For Russia of the XIX century, such a book was almost unprecedented. The service as a censor after traveling Goncharov returned to the Department of the Ministry of Finance, but did not stay here for long. Soon he managed to get a place of censor. This position was troublesome and difficult, but its advantage over the previous service was that it was at least directly related to literature.

However, in the eyes of many, a new position put Goncharov in an ambiguous position. The idea of ​​the censor as a stupid and cruel persecutor of free thought was deeply rooted in the progressive layers of society. Soon, Goncharov himself began to be burdened by the position of Censor and resigned in the year. Among other things, the difficult and troublesome service interfered with the writer's own literary activities.

By this time, Goncharov had already published the Roman Oblomov. The heyday of creativity in the year in Russia for the first time sounded the word "Oblomovism". Through the fate of the protagonist of his new novel, Goncharov showed a social phenomenon. However, many saw in the image of Oblomov also a philosophical understanding of a Russian national character, as well as an indication of the possibility of a special moral path that opposes the bustle of the all -consuming “progress”.

Goncharov made an artistic discovery. He created a work of huge generalizing power. The publication of Oblomov and the enormous success of his readers brought Goncharov the glory of one of the most outstanding Russian writers.
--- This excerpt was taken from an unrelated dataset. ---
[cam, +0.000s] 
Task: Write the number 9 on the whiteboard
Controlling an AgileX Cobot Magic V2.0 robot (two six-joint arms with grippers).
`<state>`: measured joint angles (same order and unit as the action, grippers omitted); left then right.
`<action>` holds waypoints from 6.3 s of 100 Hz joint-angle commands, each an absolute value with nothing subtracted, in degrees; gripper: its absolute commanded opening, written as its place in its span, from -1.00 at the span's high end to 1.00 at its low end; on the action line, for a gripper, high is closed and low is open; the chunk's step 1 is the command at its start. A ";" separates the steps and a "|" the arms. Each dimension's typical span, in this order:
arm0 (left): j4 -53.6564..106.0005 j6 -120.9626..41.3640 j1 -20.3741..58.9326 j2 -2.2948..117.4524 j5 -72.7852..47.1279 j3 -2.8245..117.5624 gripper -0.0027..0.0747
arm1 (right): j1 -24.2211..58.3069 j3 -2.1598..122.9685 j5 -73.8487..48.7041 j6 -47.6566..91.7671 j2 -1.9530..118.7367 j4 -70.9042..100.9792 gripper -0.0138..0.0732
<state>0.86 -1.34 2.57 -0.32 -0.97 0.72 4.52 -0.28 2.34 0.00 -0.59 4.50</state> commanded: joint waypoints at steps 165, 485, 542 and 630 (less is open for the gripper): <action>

He began work on a new work - the novel "Cliff". However, it was also necessary to somehow make money: having left the post of censor, Goncharov lived “on free bread”.

In the middle of the year, he was invited to the post of editor of the recently established newspaper North Mail, which was the body of the Ministry of the Interior. Goncharov worked here for about a year, and then was appointed to the post of member of the Press Council. His censor activity began again, and in the new political conditions she acquired a clearly conservative character.

Goncharov caused a lot of troubles to the “contemporary” of Nekrasov and the Pisarevsky “Russian Word”, he fought an open war against “nihilism”, wrote about “miserable and non -self -state doctrines of materialism, socialism and communism”, that is, actively defended government foundations. This went on until the end of the year, when he retired, to retire, by his request.

Now it was possible to take energetically again for the “cliff”. By that time, Goncharov had already written a lot of paper, and still did not see the end of the novel. The impending old age more and more scared the writer and turned him away from work. Goncharov once said about the “cliff”: “This is a child of my heart.” The author worked for him for twenty years.

At times, especially by the end of his work, he fell into apathy, and it seemed to him that there was not enough strength to complete this monumental work. In another place, Goncharov noted that, having finished the third part of the “cliff”, “I wanted to leave a novel at all without adding”. However, I added.